Volume 685: debated on Monday 9 October 2006

asked Her Majesty's Government:

Whether they will commission a national clinical framework for sickle cell and thalassaemia to help ensure that the potential benefits of the national newborn screening programme are fully realised.[HL7242]

The implementation of the screening programmes for sickle cell and thalassaemia has raised the profile of the conditions and increased the demand for services with increased numbers of cases being identified.

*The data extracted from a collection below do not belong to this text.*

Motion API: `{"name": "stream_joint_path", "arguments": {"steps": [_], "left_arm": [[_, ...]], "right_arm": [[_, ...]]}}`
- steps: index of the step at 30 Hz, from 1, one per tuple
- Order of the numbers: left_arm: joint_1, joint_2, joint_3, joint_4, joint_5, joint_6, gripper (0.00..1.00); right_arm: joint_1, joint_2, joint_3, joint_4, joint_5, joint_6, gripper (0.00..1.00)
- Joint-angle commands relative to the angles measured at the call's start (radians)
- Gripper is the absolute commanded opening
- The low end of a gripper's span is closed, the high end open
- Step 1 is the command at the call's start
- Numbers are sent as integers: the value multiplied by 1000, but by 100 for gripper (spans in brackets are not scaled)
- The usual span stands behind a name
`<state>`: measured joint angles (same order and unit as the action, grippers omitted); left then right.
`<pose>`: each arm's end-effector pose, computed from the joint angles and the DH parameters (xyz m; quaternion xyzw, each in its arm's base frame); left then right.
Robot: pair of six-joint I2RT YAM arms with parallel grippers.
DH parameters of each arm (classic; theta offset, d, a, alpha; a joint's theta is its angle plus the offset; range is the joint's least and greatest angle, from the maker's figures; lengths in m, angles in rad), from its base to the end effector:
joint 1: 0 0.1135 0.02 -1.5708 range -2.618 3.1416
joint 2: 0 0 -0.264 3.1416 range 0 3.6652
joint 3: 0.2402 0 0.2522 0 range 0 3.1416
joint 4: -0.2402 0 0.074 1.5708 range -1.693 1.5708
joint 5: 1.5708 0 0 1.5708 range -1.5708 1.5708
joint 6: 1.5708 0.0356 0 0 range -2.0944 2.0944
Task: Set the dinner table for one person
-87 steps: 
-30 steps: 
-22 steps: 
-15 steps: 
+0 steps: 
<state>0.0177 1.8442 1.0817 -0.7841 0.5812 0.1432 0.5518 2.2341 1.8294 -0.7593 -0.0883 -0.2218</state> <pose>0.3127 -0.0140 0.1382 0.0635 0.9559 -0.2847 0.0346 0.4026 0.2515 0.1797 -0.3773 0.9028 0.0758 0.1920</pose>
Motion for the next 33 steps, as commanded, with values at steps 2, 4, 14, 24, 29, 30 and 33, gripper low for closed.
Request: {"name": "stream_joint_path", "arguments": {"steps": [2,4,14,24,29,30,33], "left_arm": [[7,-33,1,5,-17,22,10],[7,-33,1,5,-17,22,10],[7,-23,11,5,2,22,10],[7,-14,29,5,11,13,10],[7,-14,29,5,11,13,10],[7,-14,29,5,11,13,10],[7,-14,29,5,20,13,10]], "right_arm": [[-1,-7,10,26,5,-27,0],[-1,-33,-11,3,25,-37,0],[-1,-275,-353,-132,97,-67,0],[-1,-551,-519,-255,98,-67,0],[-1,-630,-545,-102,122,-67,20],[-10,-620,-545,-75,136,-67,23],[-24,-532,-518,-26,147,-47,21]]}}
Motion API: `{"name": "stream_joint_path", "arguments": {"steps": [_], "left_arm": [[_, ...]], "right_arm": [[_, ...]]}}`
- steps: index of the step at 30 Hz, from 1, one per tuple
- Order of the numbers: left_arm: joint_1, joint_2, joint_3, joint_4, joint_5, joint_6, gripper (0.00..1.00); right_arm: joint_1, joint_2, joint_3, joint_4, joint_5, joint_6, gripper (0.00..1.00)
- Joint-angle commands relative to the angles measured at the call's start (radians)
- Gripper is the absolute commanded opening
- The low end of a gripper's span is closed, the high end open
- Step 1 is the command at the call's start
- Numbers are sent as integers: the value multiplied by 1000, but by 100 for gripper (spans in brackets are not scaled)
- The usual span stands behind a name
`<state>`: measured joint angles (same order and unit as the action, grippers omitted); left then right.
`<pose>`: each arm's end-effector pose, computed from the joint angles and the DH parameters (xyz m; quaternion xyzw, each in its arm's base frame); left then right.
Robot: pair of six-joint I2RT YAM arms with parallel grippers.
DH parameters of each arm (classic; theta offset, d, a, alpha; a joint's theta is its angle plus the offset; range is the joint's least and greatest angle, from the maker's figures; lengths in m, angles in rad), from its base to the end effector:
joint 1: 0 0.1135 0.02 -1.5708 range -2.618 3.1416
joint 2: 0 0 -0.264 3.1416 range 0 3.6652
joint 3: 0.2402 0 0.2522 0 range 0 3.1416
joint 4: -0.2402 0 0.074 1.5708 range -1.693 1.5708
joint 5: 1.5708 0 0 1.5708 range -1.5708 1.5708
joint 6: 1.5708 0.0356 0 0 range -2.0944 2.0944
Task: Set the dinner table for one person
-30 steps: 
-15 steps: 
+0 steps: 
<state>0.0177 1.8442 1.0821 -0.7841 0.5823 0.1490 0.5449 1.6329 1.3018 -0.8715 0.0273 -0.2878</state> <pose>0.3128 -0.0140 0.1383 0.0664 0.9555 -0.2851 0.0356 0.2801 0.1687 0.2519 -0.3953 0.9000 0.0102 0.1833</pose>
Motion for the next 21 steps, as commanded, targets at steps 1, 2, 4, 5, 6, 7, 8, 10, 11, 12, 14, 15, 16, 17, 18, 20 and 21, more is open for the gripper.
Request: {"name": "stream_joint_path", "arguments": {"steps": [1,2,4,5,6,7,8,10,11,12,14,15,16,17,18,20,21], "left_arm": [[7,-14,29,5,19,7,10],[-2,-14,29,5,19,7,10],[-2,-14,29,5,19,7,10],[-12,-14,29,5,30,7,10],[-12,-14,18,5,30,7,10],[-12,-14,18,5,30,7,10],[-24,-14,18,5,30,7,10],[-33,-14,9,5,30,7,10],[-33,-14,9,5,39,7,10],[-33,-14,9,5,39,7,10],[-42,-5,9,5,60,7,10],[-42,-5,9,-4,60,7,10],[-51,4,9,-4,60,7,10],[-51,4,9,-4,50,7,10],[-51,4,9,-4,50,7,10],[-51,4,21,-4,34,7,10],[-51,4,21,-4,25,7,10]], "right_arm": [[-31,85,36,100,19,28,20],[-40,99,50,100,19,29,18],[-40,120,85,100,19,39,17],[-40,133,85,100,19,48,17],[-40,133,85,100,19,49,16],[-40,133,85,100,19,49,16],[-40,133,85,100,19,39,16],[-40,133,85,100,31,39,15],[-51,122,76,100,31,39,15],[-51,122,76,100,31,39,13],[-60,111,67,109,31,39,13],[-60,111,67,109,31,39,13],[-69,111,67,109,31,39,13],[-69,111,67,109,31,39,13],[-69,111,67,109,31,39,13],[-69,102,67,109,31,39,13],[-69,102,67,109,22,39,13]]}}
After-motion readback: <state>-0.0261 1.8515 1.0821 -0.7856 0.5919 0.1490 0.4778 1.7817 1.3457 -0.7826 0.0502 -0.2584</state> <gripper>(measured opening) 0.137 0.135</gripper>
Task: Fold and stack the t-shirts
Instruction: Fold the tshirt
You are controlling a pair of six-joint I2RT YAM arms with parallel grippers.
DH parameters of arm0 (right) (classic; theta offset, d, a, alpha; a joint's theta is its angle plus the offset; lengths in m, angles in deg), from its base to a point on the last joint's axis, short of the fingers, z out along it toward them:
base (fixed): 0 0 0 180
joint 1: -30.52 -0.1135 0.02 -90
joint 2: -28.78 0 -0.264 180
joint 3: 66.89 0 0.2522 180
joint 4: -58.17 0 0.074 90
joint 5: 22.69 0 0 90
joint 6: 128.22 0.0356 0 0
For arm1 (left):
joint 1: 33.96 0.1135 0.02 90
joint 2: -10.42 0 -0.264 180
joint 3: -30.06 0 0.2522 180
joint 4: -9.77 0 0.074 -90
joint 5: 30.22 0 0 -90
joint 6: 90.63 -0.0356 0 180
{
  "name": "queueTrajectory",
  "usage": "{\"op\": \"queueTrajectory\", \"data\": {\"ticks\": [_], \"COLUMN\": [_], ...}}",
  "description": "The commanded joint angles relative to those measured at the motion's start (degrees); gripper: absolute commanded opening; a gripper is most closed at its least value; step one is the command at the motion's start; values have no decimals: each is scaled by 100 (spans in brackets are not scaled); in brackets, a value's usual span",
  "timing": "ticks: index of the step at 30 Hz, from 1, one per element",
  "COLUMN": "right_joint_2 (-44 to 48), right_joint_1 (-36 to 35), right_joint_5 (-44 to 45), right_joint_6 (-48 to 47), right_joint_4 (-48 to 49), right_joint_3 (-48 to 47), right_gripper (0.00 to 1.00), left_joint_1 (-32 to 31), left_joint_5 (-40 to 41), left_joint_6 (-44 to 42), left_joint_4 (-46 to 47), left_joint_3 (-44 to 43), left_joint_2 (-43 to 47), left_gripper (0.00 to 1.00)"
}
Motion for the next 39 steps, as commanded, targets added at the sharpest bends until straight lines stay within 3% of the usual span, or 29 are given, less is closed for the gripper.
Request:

A range of work is in hand to support clinicians responsible for patients with thalassaemia and sickle cell and help to ensure that patients have access to the same quality of care, including neonates identified by the screening programme.

A professional group led by the British Society for Haematology (on behalf of the British Committee for Standards in Haematology), and the UK Forum on Haemoglobin Disorders and supported by the Department of Health and the voluntary sector has developed national standards for the clinical care of children with sickle cell disease due for publication later this year. Standards for the clinical care of children and adults with thalassaemia in the UK were published in June 2005. The guidelines were sponsored by the UK Thalassaemia Society and endorsed by the department.

A clinical network has now been established to ensure that the potential benefits of the screening programme are achieved and that the complications that require specialist care are managed in the right place with appropriate resources. Around 20 centres will provide comprehensive care, standardising and improving care in this area.